Recently, I've been digging into worthlessness. In fact, I've felt myself slipping into "less than" brain, where I sometimes get stuck. Here's the definition of worthlessness that really kicks me in the pants:
Worthless (adj.) - having no good qualities; deserving contempt.
Ouch. The finality. The gut punching sneer you feel oozing off the page. And yet it captures a view of myself that creeps in so easily. I sat staring at the page, and then decided to look up the opposite definition. That's logical, right? Focus on feeling worthy? Well, that didn't exactly light a fire in me either.
Worthy (adj.) - having sufficient worth or importance.

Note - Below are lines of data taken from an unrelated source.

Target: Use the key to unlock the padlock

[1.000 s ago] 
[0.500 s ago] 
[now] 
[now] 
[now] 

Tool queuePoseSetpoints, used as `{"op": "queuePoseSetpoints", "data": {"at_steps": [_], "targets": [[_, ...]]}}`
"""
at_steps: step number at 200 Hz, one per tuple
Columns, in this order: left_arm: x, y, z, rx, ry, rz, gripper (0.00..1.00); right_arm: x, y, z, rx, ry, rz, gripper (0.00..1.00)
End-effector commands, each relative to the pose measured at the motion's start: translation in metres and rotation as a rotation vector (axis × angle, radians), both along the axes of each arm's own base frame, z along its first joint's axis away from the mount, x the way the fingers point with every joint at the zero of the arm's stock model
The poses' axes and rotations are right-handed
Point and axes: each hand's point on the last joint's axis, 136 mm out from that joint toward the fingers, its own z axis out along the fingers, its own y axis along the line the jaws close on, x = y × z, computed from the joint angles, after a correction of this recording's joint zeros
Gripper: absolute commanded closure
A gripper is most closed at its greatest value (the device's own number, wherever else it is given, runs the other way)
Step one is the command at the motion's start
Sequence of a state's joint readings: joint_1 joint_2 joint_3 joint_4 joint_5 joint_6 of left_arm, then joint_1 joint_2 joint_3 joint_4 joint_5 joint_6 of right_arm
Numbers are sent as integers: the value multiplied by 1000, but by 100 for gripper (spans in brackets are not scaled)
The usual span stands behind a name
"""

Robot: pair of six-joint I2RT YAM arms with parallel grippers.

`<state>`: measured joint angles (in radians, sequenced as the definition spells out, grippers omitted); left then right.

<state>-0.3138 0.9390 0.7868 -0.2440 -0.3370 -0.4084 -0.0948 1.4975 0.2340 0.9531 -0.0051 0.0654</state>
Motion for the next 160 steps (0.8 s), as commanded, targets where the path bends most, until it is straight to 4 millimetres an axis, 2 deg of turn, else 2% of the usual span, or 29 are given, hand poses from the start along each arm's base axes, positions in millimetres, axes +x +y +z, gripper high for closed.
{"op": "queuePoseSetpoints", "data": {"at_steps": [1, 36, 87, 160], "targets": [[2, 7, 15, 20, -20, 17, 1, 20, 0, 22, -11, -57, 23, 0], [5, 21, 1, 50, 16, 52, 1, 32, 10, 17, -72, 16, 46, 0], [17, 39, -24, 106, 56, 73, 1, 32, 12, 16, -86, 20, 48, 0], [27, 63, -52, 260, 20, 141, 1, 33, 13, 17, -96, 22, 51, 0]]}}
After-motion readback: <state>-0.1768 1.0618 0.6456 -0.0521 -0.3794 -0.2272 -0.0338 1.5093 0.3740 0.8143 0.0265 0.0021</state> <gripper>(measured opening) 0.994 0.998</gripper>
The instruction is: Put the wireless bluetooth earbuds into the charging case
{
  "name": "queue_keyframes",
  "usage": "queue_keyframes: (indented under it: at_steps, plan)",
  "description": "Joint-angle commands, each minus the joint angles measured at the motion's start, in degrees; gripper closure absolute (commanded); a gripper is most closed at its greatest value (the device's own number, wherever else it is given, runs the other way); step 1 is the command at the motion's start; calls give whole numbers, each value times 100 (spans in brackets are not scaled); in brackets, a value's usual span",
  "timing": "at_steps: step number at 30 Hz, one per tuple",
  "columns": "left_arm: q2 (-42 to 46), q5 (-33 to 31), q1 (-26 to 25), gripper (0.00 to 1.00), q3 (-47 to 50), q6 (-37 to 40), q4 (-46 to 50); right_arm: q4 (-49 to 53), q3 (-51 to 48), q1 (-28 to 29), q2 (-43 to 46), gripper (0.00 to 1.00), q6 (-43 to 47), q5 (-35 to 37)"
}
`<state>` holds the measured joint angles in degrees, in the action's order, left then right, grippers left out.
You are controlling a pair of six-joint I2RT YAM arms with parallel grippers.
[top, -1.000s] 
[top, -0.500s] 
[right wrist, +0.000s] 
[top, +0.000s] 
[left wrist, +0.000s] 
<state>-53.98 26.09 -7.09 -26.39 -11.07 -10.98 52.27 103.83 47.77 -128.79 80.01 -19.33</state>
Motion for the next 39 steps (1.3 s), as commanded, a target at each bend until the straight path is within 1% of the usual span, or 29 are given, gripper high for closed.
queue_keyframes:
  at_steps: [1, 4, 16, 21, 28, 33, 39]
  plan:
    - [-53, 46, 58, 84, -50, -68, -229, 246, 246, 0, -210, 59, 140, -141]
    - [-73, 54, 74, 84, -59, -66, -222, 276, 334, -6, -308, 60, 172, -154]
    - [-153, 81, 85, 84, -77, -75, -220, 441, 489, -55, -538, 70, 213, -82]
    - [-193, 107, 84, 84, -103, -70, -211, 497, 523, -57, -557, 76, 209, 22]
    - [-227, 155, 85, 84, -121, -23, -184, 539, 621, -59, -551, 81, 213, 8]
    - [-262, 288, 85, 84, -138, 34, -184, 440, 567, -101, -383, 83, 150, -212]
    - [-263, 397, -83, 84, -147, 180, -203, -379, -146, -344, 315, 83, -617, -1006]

What does it mean to have "sufficient" worth? And how does importance play in here? I don't want to be just sufficient, or feel like I'm dissatisfied with myself because I somehow lack importance. Experiencing frustration, I had to take a step back, check in with my body and my brain, and start over.
When I get crumpled up in worthless brain, it's nothing logical, sound, or true. My feelings are important, valid, and deserving of acknowledgement, but they are not always factual. As I work to pull apart this idea of myself and grow my self-compassion, I have to give myself a new, opposite, kind word to focus on. Here's what I chose:
Radiant (adj.) - vividly bright and shining; marked by or expressive of love, confidence, or happiness.
When I read that definition, I feel it in my solar plexus. I feel hopeful. I am marked by love. That, to me, feels like the opposite of worthlessness.
Inhale grace. Experience how you are radiant. Don't be afraid of honesty. We are all struggling to grow each day... I hope you realize that your person-ness is not about importance.
Today, I invite you to join me and replace that negative "less than" language with a mind and body full of radiance.
Thank you, Beth. A lifetime of self loathing is difficult to get past. I will "chew" on what you have brought to all of us today.